Aside from the “pure and chaste from afar” stanza these lyrics pretty much define my Christian life. My impossible dream has been the cultural restoration of the biblical values whose destruction is the relentless obsession of an unbeatable foe whom, because of our collective sin, God has granted authority to (briefly) rule the earth before He returns to deliver us from them. 
I have borne and still bear “unbearable” sorrow for the state of our world and the enslavement of its people. I have not shrunk from battles others fear to fight. I have marched into Hell for the heavenly cause, and I do know that this pleases God. I truly am a man scorned and covered with scars – but not yet reduced to my “last ounce of courage” – I assume because my life and quest are not yet done.   
I had dropped out of high school before Don Quixote was assigned reading, and until this very day knew the story only indirectly from pop-cultural references. But investigating it now reveals further parallels to my life. His passion for romantic adventure derived from reading books, and I too was a compulsively voracious boyhood reader of adventure stories (my first addiction). Mental illness characterized his pre-quest home-life, as did mine (my father finally being permanently institutionalized when I was a teen). His venture into the world as a “knight errant” was akin to my own adventuring abroad by thumb from early adolescence, first in my home region then through all the continental states as a homeless alcoholic drifter sleeping rough.  

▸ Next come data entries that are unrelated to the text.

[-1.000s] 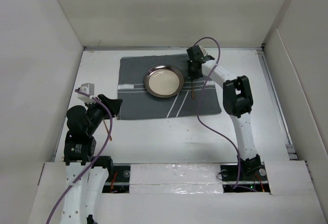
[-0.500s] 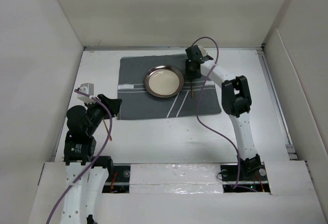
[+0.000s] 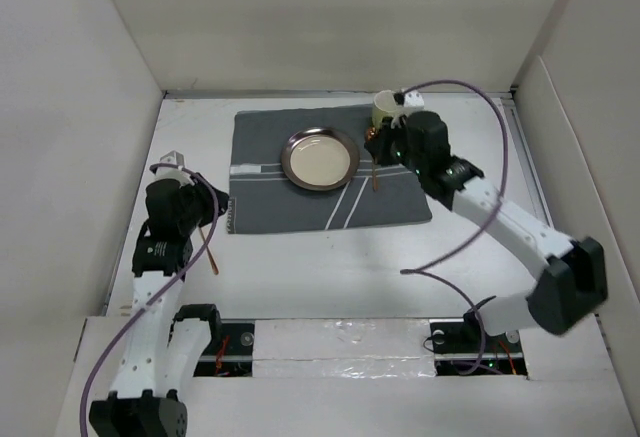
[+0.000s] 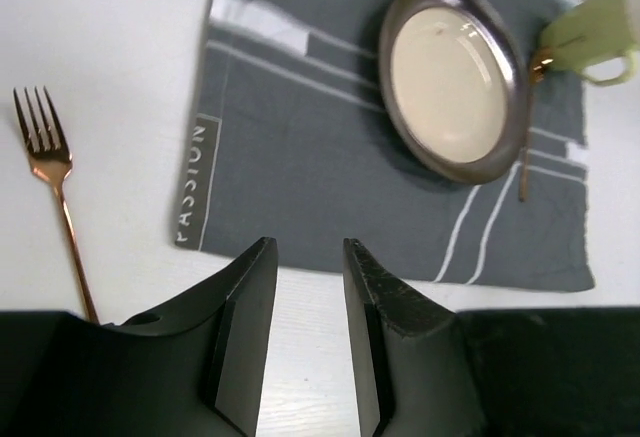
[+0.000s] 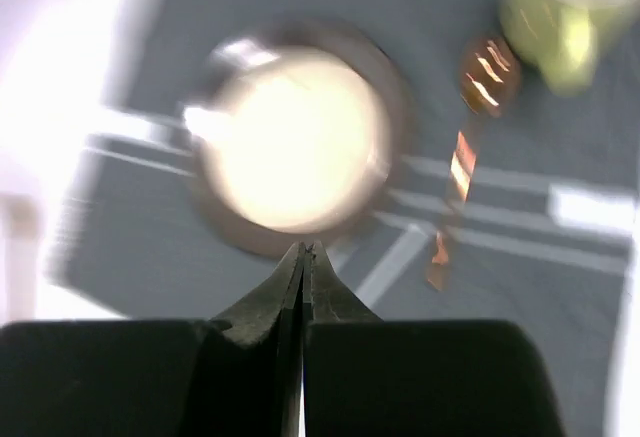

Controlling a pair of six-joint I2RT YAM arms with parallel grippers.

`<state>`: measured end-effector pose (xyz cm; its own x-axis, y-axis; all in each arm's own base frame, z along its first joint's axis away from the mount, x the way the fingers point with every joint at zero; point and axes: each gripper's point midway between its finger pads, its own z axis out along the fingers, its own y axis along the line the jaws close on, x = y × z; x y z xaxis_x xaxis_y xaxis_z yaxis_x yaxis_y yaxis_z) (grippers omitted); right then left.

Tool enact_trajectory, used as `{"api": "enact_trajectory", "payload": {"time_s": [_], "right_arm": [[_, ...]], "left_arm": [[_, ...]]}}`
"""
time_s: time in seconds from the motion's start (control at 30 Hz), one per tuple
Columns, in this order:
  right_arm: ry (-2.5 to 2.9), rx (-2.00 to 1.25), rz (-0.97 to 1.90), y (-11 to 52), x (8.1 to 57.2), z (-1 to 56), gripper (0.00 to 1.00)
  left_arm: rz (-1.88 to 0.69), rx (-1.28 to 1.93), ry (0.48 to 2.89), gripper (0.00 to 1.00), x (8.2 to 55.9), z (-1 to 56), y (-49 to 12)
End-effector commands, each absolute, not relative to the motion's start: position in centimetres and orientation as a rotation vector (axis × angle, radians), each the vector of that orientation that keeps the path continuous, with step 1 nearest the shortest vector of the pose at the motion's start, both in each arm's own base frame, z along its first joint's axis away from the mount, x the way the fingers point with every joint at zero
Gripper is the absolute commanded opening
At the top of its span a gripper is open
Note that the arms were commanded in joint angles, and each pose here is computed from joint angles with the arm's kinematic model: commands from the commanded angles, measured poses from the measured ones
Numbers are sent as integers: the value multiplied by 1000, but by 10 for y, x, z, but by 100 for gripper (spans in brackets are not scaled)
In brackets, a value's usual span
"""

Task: Set the dinner table for one person

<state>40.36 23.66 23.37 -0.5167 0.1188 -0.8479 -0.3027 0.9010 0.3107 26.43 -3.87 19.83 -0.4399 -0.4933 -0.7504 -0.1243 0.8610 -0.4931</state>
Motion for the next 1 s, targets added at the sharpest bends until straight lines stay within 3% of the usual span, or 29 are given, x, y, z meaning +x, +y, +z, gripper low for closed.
{"api": "enact_trajectory", "payload": {"time_s": [0.0, 0.17, 0.3, 0.4, 0.43, 0.47, 0.67, 0.97], "right_arm": [[1864, -216, 763, 273, 361, 245, 0], [1883, -305, 869, 301, 301, 209, 0], [1895, -397, 851, 307, 284, 218, 0], [1881, -343, 772, 293, 288, 223, 0], [1873, -331, 756, 289, 289, 224, 0], [1868, -322, 752, 286, 288, 225, 0], [1802, -222, 738, 255, 292, 237, 0], [1805, -199, 784, 241, 296, 237, 0]], "left_arm": [[-407, -503, 2038, 30, 277, 197, -31], [-285, -613, 2130, 18, 286, 178, -13], [-165, -679, 2155, 11, 293, 190, 4], [-140, -714, 2291, 11, 283, 176, 2], [-88, -742, 2332, 13, 275, 170, 9], [-43, -765, 2364, 22, 273, 162, 18], [2, -776, 2605, 42, 269, 112, 26], [153, -832, 2845, 45, 263, 52, 36]]}}
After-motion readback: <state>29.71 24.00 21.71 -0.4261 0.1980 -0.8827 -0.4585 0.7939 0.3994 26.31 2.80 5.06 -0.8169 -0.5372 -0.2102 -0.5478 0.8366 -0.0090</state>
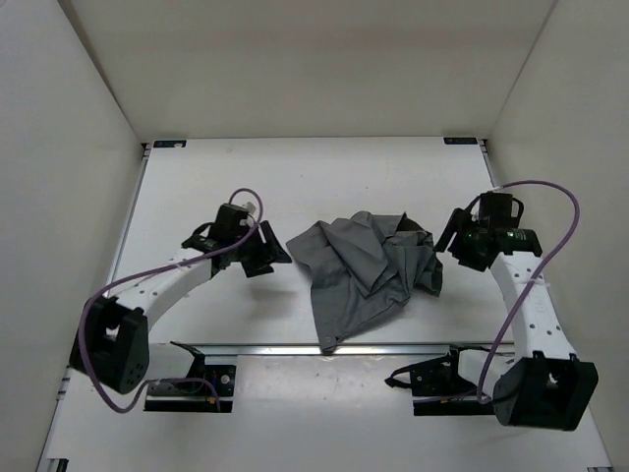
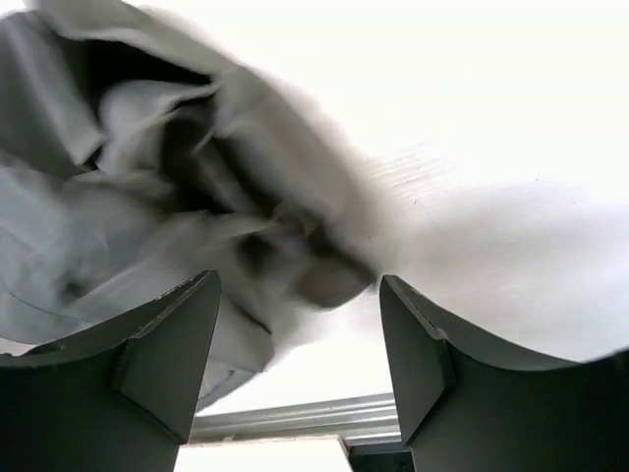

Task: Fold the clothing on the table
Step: Move the skirt to the center of the board, then flatten the skirt out

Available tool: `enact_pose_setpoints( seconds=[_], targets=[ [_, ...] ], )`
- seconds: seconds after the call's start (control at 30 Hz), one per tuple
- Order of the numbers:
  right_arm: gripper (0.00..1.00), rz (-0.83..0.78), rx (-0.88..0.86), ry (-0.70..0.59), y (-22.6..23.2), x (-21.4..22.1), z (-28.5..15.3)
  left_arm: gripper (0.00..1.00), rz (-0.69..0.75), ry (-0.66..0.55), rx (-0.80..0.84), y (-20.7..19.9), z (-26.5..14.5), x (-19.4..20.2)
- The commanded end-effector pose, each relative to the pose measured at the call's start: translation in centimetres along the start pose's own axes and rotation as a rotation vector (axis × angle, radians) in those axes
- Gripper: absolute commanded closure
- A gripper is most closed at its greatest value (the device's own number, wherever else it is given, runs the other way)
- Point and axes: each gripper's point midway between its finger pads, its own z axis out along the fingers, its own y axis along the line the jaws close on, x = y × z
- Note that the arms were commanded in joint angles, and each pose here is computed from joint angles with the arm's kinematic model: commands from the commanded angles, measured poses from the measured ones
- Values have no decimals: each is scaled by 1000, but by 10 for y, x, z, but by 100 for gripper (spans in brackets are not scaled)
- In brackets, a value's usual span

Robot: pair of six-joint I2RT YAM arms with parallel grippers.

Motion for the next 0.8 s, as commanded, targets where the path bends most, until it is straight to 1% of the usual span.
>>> enact_pose_setpoints(
  seconds=[0.0, 0.03, 0.07, 0.13, 0.17, 0.2, 0.23, 0.27, 0.3, 0.33, 0.37, 0.43, 0.47, 0.53, 0.6, 0.63, 0.67, 0.7, 0.73, 0.77],
  targets=[
    [36, -42, -22, -15, 14, 1, -7, 29, 52, -55, 11, -31, 23, -5],
    [36, -50, -34, 17, 20, 9, -8, 28, 65, -58, 6, -35, 30, -8],
    [36, -90, -47, 58, 30, 23, -9, 28, 84, -57, -20, -38, 40, -5],
    [35, -138, -100, 94, 55, 48, -13, 28, 103, -72, -74, -33, 54, -11],
    [35, -145, -122, 109, 60, 59, -15, 27, 98, -69, -100, -31, 61, -15],
    [35, -128, -153, 144, 71, 78, -17, 26, 98, -78, -127, -25, 68, -22],
    [35, -155, -180, 176, 79, 92, -18, 26, 88, -94, -147, -21, 69, -30],
    [34, -129, -188, 205, 82, 107, -14, 27, 84, -92, -158, -19, 75, -35],
    [34, -152, -218, 251, 86, 124, -15, 26, 88, -108, -158, -21, 76, -46],
    [33, -134, -225, 300, 87, 142, -8, 26, 99, -91, -199, -10, 81, -47],
    [32, -121, -228, 324, 86, 157, -5, 26, 110, -99, -226, -7, 83, -57],
    [31, -97, -232, 386, 80, 182, 7, 27, 128, -71, -280, -1, 92, -63],
    [30, -94, -233, 399, 79, 190, 10, 26, 138, -71, -309, 5, 93, -64],
    [29, -73, -246, 443, 77, 202, 18, 26, 174, -70, -326, 4, 101, -70],
    [27, -61, -240, 457, 75, 209, 31, 27, 206, -32, -366, 5, 117, -72],
    [28, -52, -242, 476, 74, 212, 34, 27, 234, -2, -371, 3, 122, -65],
    [30, -59, -244, 488, 73, 215, 40, 30, 242, 33, -399, 7, 129, -63],
    [30, -59, -224, 491, 69, 217, 44, 31, 262, 47, -379, -2, 134, -60],
    [32, -71, -236, 494, 73, 214, 48, 34, 267, 93, -390, 5, 141, -48],
    [37, -78, -239, 491, 74, 211, 53, 45, 265, 107, -369, 1, 146, -44]
  ],
)
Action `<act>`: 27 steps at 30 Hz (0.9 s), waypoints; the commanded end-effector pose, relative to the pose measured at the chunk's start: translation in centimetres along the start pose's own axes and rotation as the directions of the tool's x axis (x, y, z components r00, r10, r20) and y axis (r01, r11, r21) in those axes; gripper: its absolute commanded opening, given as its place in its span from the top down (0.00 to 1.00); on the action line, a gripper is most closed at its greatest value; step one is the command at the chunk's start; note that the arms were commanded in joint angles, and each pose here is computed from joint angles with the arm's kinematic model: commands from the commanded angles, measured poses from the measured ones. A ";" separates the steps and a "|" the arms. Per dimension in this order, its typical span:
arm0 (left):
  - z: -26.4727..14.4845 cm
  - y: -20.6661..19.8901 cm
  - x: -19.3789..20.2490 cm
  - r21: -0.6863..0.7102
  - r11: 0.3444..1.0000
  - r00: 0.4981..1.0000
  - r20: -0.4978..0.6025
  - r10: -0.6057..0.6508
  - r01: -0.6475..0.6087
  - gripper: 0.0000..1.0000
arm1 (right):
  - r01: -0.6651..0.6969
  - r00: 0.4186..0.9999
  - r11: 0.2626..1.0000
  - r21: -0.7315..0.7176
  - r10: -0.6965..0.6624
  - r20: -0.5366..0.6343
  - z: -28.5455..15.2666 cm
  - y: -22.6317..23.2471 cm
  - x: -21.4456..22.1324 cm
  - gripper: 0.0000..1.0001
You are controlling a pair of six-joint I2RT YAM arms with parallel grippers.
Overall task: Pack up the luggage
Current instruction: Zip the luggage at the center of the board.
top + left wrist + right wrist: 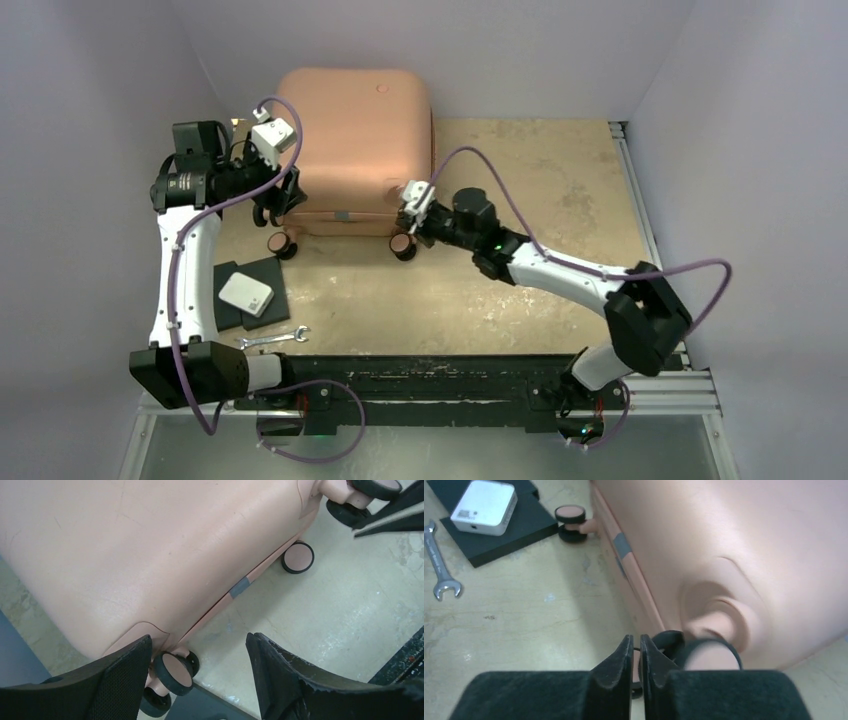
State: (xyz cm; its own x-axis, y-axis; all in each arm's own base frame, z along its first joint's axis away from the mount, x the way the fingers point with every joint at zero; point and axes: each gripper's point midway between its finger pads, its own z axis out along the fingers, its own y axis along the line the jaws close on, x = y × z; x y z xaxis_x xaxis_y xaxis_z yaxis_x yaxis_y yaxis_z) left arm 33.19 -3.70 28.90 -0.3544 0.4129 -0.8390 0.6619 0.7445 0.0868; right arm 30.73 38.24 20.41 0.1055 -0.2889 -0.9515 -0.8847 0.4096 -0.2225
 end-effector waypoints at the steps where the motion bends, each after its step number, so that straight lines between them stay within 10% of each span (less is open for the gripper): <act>1: -0.9 -1.6 -2.4 0.039 0.998 0.996 0.076 0.039 -0.042 0.29 | -0.007 0.997 0.995 0.101 -0.002 0.082 -4.2 -4.3 -1.9 0.82; 7: 1.6 -4.6 -4.9 0.099 0.992 0.994 0.089 0.065 -0.074 0.27 | 0.029 0.994 0.961 0.275 -0.058 0.096 -6.7 -6.1 1.7 0.54; 11: 4.2 -7.5 -6.2 0.138 0.983 0.992 0.064 0.110 -0.118 0.27 | -0.016 0.991 0.927 0.374 -0.036 0.132 -7.6 -7.6 3.2 0.52; 16: 6.8 -10.5 -6.7 0.181 0.969 0.986 0.040 0.162 -0.166 0.26 | 0.026 0.992 0.996 0.088 -0.037 0.123 -6.3 -3.5 4.0 0.52; 27: 11.6 -15.5 -5.9 0.285 0.957 0.996 -0.045 0.077 -0.061 0.24 | -0.074 0.996 0.933 0.352 0.055 0.064 -6.5 -8.9 6.7 0.39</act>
State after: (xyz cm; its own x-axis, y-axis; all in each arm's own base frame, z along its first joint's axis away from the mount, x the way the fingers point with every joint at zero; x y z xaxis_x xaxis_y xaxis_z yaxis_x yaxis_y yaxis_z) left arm 32.11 -22.09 25.74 -0.2961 0.5374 -0.7897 0.8626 0.5055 0.0206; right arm 33.89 27.89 14.60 0.0415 -0.2691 -0.9622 -0.7608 0.6158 -0.2050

Maybe, in funhouse-mirror irony, a kind-of inverted narcissism, I am the only one who perceives me in this way. Except that, most painfully, Don Quixote’s life-long existence as a figure of ridicule parallels my own experience on the world stage: from continual belittlement by leftist narrative-spinners for over thirty years, to being characterized as a “crackpot bigot” in the official ruling of a federal judge, to being targeted for special mockery on national television by both John Oliver and Jon Stewart – agreeing to appear with the latter on The Daily Show for a segment specifically about me (which I did purposefully to give the left a non-violent way to vent hostility toward me as an alternative to the literal assassination I believed might occur due to the level of hatred I then faced – a strategic “tilting at windmills”).
Writing this article is itself a (minor) act of running “where the brave dare not go” (all glory to God for any good thing in me). I know I am making myself vulnerable to my enemies by these admissions – and will again be slashed with vitriolic sarcasm as deeply as they can drive the blades. But like Mitchell in his sublime performance explaining the Impossible Dream to the skeptical prostitute Dulcinea del Toboso, I am impervious to their contempt because my vision is filled with the true “unreachable star” – the Star of Bethlehem – which leads every sincere seeker to the reachable, touchable Savior of Mankind, the bright Morning Star of Revelation 22:16, who Himself endured scars and mockery for us from a half-blind world that sees both our faith, and Christian chivalry itself, as foolishness.  
Jesus Christ, Yeshua Hamashiach, transforms the Impossible Dream into our Certain Salvation, and as a knight bearing His mark on my shield, I will never be ashamed of His Gospel nor fear the scorn of His enemies.